**DIRECTIONS**:
For this exercise, repeat the records below exactly as written.

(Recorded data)
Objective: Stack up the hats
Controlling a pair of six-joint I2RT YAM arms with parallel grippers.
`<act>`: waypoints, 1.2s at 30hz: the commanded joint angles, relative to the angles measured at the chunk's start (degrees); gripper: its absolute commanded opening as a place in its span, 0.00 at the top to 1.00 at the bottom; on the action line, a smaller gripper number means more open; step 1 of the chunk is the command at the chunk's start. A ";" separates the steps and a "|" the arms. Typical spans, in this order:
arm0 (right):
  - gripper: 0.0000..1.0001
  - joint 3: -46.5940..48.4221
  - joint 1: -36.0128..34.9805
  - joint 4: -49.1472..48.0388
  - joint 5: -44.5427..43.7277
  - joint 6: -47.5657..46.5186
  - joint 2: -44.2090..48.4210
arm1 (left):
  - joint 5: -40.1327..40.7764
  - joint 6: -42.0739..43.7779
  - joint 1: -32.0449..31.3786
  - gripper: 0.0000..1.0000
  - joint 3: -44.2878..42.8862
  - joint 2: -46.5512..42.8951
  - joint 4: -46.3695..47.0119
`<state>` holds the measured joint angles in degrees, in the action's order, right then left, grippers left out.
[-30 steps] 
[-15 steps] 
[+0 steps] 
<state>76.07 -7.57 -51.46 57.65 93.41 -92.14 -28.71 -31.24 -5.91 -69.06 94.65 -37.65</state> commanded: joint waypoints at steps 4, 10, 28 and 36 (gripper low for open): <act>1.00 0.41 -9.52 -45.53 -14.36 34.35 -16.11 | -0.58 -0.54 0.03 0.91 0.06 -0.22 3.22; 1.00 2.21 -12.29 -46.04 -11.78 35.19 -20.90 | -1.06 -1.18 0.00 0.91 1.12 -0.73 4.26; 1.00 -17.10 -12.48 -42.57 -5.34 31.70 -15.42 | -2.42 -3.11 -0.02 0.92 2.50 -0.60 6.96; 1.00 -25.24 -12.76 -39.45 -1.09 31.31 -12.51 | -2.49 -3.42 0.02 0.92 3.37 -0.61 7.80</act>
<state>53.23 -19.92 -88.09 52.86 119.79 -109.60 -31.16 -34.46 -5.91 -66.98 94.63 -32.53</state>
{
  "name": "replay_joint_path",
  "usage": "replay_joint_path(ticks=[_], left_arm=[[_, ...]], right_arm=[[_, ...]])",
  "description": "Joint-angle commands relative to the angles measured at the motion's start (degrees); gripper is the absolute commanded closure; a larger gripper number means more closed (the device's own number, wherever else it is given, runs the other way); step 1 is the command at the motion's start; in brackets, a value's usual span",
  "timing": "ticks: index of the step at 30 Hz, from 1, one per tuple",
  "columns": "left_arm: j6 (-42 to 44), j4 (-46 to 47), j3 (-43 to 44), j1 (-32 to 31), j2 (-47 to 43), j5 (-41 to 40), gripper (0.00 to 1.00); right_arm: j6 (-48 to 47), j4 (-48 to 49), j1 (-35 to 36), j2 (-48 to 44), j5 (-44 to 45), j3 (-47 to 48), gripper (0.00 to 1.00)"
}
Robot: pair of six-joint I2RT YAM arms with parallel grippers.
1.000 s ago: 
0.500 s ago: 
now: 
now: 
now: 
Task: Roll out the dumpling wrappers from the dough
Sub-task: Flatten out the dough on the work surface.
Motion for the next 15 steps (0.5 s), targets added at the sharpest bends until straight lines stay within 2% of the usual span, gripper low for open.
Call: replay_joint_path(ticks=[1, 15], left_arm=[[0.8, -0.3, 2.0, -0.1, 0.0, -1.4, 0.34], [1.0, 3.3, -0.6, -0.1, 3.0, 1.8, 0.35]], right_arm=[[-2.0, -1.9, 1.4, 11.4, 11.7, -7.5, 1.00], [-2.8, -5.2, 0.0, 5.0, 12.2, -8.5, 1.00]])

**WRITTEN RESPONSE**:
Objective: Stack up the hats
Controlling a pair of six-joint I2RT YAM arms with parallel grippers.
`<act>`: waypoints, 1.2s at 30hz: the commanded joint angles, relative to the angles measured at the chunk's start (degrees); gripper: its absolute commanded opening as a place in its span, 0.00 at the top to 1.00 at the bottom; on the action line, a smaller gripper number means more open; step 1 of the chunk is the command at the chunk's start. A ";" separates the steps and a "|" the arms. Typical spans, in this order:
arm0 (right):
  - gripper: 0.0000..1.0001
  - joint 3: -46.5940..48.4221
  - joint 1: -36.0128..34.9805
  - joint 4: -49.1472..48.0388
  - joint 5: -44.5427..43.7277
  - joint 6: -47.5657..46.5186
  - joint 2: -44.2090..48.4210
arm1 (left):
  - joint 5: -40.1327..40.7764
  - joint 6: -42.0739..43.7779
  - joint 1: -32.0449..31.3786
  - gripper: 0.0000..1.0000
  - joint 3: -44.2878..42.8862
  - joint 2: -46.5512..42.8951
  - joint 4: -46.3695..47.0119
`<state>` holds the measured joint angles in degrees, in the action's order, right then left, grippers left out.
[-30 steps] 
[-15 steps] 
[+0 steps] 
<state>76.07 -7.57 -51.46 57.65 93.41 -92.14 -28.71 -31.24 -5.91 -69.06 94.65 -37.65</state> commanded: joint waypoints at steps 4, 10, 28 and 36 (gripper low for open): <act>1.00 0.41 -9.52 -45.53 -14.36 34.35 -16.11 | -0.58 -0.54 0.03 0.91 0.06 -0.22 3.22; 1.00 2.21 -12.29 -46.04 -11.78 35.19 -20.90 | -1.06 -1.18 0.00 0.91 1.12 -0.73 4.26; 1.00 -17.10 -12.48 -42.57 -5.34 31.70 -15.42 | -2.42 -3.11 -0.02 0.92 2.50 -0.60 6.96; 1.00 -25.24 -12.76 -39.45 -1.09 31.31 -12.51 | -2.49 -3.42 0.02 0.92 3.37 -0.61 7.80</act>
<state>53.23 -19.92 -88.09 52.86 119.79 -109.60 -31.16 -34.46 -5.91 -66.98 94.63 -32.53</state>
{
  "name": "replay_joint_path",
  "usage": "replay_joint_path(ticks=[_], left_arm=[[_, ...]], right_arm=[[_, ...]])",
  "description": "Joint-angle commands relative to the angles measured at the motion's start (degrees); gripper is the absolute commanded closure; a larger gripper number means more closed (the device's own number, wherever else it is given, runs the other way); step 1 is the command at the motion's start; in brackets, a value's usual span",
  "timing": "ticks: index of the step at 30 Hz, from 1, one per tuple",
  "columns": "left_arm: j6 (-42 to 44), j4 (-46 to 47), j3 (-43 to 44), j1 (-32 to 31), j2 (-47 to 43), j5 (-41 to 40), gripper (0.00 to 1.00); right_arm: j6 (-48 to 47), j4 (-48 to 49), j1 (-35 to 36), j2 (-48 to 44), j5 (-44 to 45), j3 (-47 to 48), gripper (0.00 to 1.00)"
}
Robot: pair of six-joint I2RT YAM arms with parallel grippers.
1.000 s ago: 
0.500 s ago: 
now: 
now: 
now: 
Task: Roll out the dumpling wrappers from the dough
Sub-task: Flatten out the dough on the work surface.
Motion for the next 15 steps (0.5 s), targets added at the sharpest bends until straight lines stay within 2% of the usual span, gripper low for open.
Call: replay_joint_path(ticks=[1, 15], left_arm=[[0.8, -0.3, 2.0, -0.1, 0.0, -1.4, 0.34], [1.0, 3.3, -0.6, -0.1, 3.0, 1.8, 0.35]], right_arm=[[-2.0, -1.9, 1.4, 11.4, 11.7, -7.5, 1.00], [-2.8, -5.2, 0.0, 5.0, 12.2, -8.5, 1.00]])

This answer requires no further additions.